**What you need to do**
Copy out the data exactly, leaving the pictures behind.

**Data provided**
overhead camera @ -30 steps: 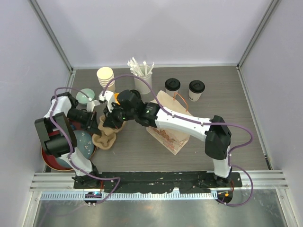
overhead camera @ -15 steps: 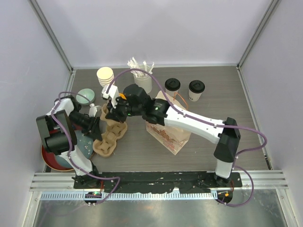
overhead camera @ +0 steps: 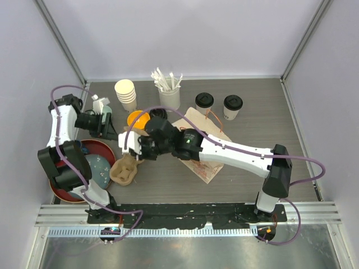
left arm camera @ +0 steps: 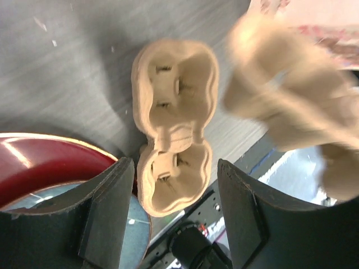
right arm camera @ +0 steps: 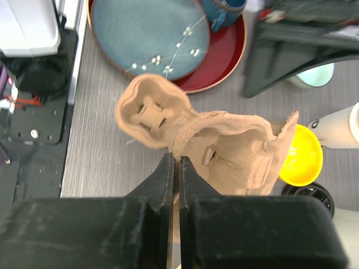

**Response area**
overhead camera @ -30 steps: 
overhead camera @ -15 steps: 
overhead camera @ +0 steps: 
left arm camera @ +0 steps: 
right arm camera @ +0 steps: 

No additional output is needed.